Secondo una fonte vicina a Bannon, la decisione di lasciare la Casa Bianca sarebbe stata presa dallo stesso capo stratega: il 7 agosto avrebbe presentato le dimissioni, che dovevano essere annunciate all’inizio di questa settimana, ma sarebbero state rimandate a causa degli scontri di Charlottesville, in cui ha perso la vita una manifestante. Proprio durante la conferenza stampa successiva al corteo dei suprematisti bianchi, Trump era stato tiepido nel difendere l’ex direttore del sito bibbia della destra alternativa Breitbart, accusato di aver dato un palcoscenico nazionale ai suprematisti bianchi, lasciando intendere che il posto del suo braccio destro stava davvero cominciando a traballare.

Il controverso stratega legato agli ambienti dell’estrema destra, è arrivata nel bel mezzo della bufera che sta travolgendo il presidente americano, accusato di un atteggiamento troppo accondiscendente verso gruppi razzisti e anti-semiti come il Kkk, i neo-nazisti e i suprematisti bianchi.

Ma a far infuriare il tycoon – secondo i retroscena dei media – sarebbe stata in realtà l’intervista in cui due giorni fa Bannon lo ha palesemente contraddetto sulla Corea del Nord, affermando che “non esiste nessuna soluzione militare alla crisi”.

Grande imbarazzo, con il segretario di stato Rex Tillerson e il capo del Pentagono James Mattis costretti a correggere il tiro, e a ribadire con forza come gli Usa siano più che pronti ad un’azione di forza se il regime di Pyongyang dovesse insistere con le sue provocazioni.

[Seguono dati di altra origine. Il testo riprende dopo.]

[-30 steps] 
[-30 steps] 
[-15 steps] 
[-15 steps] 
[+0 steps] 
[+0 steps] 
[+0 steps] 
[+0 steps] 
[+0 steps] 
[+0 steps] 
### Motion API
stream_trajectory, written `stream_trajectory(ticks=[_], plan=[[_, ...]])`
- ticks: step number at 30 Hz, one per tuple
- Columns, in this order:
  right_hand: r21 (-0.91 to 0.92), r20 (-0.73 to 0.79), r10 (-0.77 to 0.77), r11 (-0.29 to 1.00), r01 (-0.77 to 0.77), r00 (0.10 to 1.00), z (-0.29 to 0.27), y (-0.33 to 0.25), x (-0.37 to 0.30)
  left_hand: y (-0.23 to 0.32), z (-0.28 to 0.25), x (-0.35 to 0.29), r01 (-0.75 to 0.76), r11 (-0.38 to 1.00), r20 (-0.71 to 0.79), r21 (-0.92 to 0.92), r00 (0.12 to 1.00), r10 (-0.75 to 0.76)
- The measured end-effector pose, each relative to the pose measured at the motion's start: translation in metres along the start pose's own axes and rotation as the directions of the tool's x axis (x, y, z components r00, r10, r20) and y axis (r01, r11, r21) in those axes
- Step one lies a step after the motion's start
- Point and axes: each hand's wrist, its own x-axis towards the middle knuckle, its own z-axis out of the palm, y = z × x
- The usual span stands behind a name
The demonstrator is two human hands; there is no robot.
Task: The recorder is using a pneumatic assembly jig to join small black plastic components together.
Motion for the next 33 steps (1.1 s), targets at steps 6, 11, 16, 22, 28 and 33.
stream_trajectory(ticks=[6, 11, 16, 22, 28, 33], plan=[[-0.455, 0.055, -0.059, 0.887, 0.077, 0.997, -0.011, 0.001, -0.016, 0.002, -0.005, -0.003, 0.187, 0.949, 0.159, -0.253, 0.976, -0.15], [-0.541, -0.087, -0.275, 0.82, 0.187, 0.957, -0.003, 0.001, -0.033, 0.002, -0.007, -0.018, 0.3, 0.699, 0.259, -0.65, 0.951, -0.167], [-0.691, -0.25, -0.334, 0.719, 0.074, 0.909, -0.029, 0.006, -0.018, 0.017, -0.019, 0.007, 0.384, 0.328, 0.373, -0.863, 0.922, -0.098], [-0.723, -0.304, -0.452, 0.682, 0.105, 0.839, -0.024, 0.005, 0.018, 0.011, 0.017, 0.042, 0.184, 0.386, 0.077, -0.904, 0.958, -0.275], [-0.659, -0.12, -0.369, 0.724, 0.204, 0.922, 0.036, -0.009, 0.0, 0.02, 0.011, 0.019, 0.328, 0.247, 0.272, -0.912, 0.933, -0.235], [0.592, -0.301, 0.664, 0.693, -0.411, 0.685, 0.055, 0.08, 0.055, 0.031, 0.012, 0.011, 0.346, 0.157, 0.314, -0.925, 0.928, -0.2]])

Ma le urla rabbiose di Trump, nella sua residenza estiva in New Jersey, avevano già fatto capire a tutti che le ore di Bannon erano contate. Si chiude così una parabola che ha visto il responsabile della rivista ultraconservatrice Breitbart catapultato nello Studio Ovale come uno dei principali consiglieri del presidente americano. Il tutto in virtù di un forte legame di amicizia e di complicità col tycoon. Una scelta però mai digerita dal partito repubblicano e all’interno dello stesso staff presidenziale.